### [What you should do]
Within the entries below, please return exactly the lines from the one with "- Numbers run" through the one with "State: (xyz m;", leaving out any pictures.

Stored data
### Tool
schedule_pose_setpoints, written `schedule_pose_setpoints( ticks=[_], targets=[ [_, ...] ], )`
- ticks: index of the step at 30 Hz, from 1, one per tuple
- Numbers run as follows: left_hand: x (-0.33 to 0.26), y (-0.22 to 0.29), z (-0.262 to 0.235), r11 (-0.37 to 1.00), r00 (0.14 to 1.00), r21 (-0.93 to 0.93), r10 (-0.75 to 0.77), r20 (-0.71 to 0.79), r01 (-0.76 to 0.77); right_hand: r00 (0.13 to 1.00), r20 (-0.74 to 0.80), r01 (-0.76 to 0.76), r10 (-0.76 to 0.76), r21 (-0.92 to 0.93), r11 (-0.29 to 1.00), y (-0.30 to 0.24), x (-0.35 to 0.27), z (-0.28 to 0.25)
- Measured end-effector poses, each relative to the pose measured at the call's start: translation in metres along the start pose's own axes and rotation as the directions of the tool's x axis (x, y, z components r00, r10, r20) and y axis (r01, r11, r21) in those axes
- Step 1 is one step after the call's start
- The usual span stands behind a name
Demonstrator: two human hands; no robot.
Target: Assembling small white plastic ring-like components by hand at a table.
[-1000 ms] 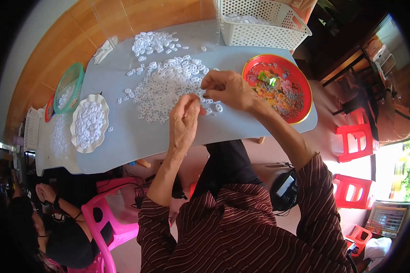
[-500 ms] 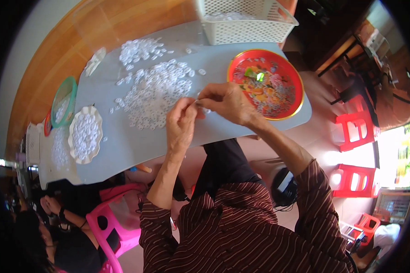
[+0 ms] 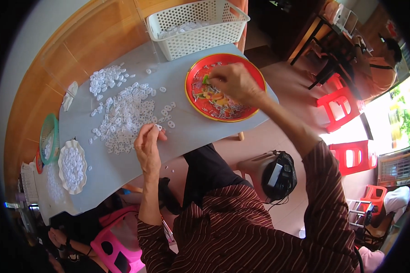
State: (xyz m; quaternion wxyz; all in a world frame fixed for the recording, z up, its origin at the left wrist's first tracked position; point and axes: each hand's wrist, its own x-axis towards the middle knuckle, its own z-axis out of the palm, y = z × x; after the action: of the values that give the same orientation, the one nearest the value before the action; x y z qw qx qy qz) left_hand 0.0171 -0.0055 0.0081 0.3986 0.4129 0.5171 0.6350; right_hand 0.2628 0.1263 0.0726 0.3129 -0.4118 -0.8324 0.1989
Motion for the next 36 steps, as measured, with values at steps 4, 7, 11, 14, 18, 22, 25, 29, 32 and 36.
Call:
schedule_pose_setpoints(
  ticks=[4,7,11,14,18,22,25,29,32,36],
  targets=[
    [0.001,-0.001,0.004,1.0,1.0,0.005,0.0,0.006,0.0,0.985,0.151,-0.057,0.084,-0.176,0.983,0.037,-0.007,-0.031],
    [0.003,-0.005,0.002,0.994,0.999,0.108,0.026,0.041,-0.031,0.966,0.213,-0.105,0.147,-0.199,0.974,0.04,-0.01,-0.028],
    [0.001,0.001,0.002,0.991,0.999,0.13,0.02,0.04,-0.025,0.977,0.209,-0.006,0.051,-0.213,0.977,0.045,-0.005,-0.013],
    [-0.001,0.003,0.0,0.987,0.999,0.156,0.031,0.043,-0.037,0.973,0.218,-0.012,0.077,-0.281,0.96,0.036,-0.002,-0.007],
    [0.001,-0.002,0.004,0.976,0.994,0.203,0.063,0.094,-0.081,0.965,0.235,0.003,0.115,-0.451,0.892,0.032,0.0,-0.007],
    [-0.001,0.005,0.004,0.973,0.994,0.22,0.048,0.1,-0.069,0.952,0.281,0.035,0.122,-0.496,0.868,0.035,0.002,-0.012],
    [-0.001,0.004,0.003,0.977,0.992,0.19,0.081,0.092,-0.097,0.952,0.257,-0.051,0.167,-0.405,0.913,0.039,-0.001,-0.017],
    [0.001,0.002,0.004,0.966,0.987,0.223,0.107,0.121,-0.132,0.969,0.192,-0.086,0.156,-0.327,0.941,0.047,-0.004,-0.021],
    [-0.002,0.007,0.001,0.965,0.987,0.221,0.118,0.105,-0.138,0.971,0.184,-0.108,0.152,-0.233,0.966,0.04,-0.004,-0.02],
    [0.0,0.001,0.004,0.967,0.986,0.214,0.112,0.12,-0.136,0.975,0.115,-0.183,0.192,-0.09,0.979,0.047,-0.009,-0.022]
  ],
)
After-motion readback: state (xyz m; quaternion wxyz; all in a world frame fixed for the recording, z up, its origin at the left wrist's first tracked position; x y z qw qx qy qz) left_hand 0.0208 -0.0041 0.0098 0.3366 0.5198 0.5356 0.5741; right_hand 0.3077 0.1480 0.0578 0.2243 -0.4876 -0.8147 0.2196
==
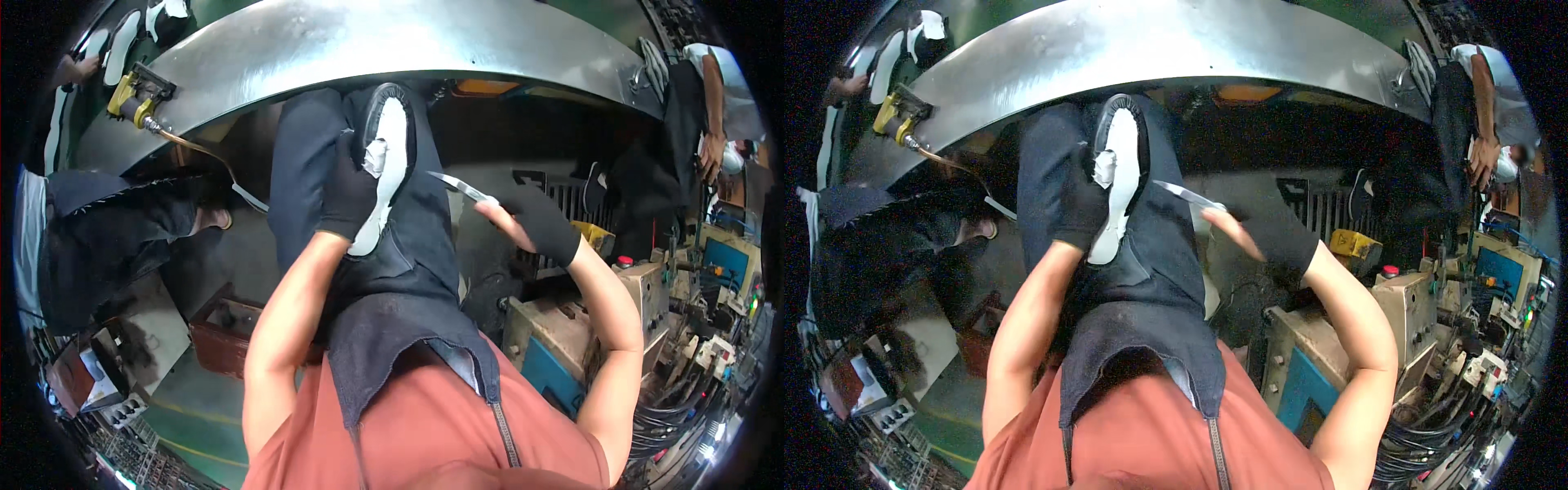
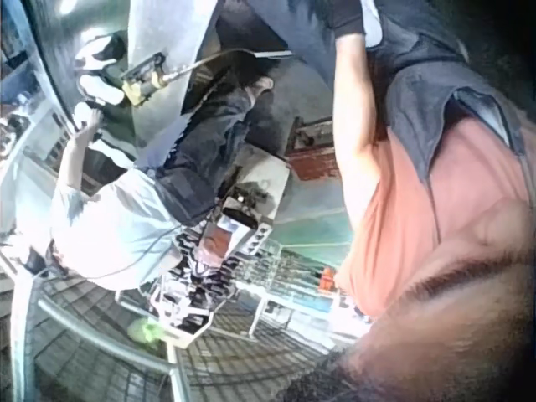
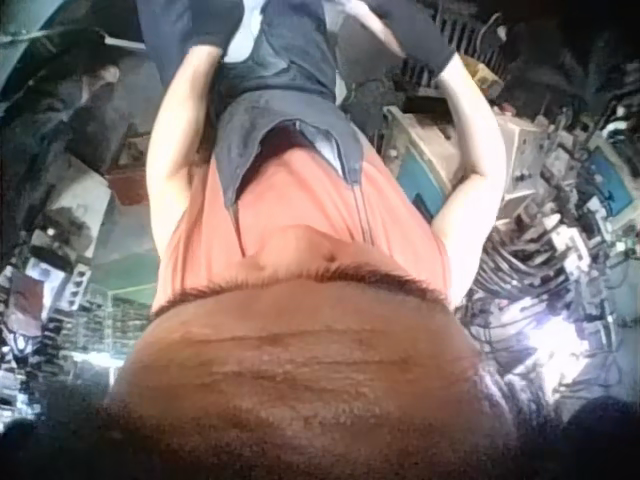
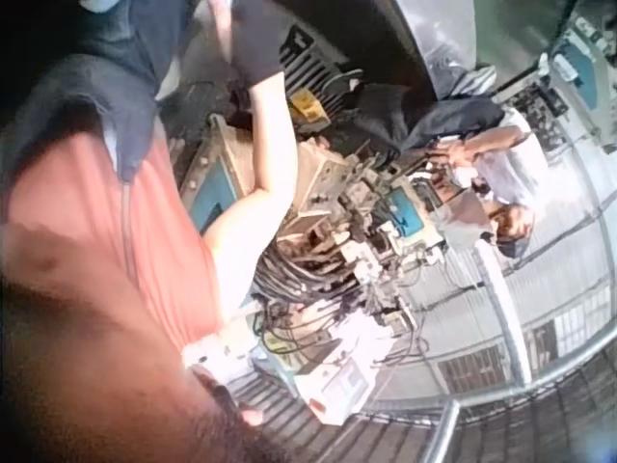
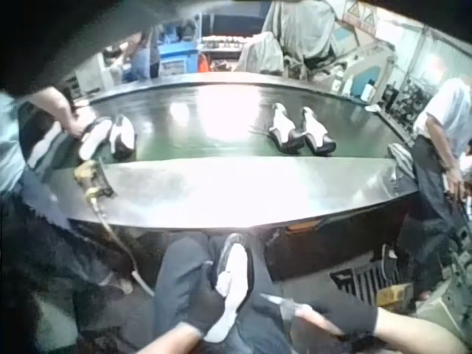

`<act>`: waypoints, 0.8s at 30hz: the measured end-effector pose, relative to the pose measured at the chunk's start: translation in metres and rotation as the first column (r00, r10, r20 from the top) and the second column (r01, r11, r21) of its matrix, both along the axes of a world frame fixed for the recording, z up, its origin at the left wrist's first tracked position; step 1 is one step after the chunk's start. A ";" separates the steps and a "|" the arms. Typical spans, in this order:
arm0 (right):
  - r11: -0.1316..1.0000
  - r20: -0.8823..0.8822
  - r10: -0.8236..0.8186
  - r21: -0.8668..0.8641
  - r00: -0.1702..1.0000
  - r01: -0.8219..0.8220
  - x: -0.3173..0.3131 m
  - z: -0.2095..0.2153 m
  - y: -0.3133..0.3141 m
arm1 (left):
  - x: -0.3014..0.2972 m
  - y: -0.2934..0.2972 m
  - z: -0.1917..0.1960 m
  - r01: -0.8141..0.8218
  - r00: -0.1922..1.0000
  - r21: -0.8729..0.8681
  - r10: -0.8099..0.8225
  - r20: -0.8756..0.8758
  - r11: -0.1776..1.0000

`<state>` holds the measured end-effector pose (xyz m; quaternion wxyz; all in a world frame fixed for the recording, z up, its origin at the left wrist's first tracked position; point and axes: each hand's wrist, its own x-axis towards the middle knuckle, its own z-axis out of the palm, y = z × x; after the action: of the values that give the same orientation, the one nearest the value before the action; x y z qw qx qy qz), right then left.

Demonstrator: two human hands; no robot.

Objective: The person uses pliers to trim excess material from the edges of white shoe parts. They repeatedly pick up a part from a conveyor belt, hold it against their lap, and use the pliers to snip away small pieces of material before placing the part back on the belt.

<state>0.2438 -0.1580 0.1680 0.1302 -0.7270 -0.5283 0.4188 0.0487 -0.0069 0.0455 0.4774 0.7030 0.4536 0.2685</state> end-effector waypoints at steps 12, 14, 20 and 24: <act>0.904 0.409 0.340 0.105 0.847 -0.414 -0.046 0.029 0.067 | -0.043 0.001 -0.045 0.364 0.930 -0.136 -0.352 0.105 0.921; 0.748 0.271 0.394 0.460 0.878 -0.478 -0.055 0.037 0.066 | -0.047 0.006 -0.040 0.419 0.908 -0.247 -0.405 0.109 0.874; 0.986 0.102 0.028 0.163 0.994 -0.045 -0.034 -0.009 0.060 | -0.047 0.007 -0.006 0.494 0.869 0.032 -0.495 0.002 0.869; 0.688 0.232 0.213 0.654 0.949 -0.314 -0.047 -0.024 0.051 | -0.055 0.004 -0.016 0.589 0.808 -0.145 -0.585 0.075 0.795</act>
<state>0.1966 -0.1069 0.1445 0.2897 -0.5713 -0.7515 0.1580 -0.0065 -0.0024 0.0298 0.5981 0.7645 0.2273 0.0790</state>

### [Answer to this problem]
- Numbers run as follows: left_hand: x (-0.33 to 0.26), y (-0.22 to 0.29), z (-0.262 to 0.235), r11 (-0.37 to 1.00), r00 (0.14 to 1.00), r21 (-0.93 to 0.93), r10 (-0.75 to 0.77), r20 (-0.71 to 0.79), r01 (-0.76 to 0.77); right_hand: r00 (0.13 to 1.00), r20 (-0.74 to 0.80), r01 (-0.76 to 0.76), r10 (-0.76 to 0.76), r21 (-0.92 to 0.93), r11 (-0.29 to 1.00), y (-0.30 to 0.24), x (-0.35 to 0.27), z (-0.28 to 0.25)
- Measured end-effector poses, each relative to the pose measured at the call's start: translation in metres along the start pose's own axes and rotation as the directions of the tool's x axis (x, y, z components r00, r10, r20) and y axis (r01, r11, r21) in those axes
- Step 1 is one step after the call's start
- The usual span stands behind a name
Demonstrator: two human hands; no robot.
Target: Assembling small white plastic ring-like components by hand at a table.
[-1000 ms] 
[-500 ms] 
[+0 ms] 
State: (xyz m; quaternion wxyz; all in a world frame fixed for the recording, z up, its origin at the left wrist's first tracked position; point and axes: each hand's wrist, its own x-axis towards the middle knuckle, its own z-axis out of the palm, y = z × x; after the action: of the values that give the same orientation, the one nearest the value before the action; x y z qw qx qy qz) left_hand 0.0171 -0.0055 0.0081 0.3986 0.4129 0.5171 0.6350; right_hand 0.2628 0.1263 0.0726 0.3129 -0.4118 -0.8324 0.1989

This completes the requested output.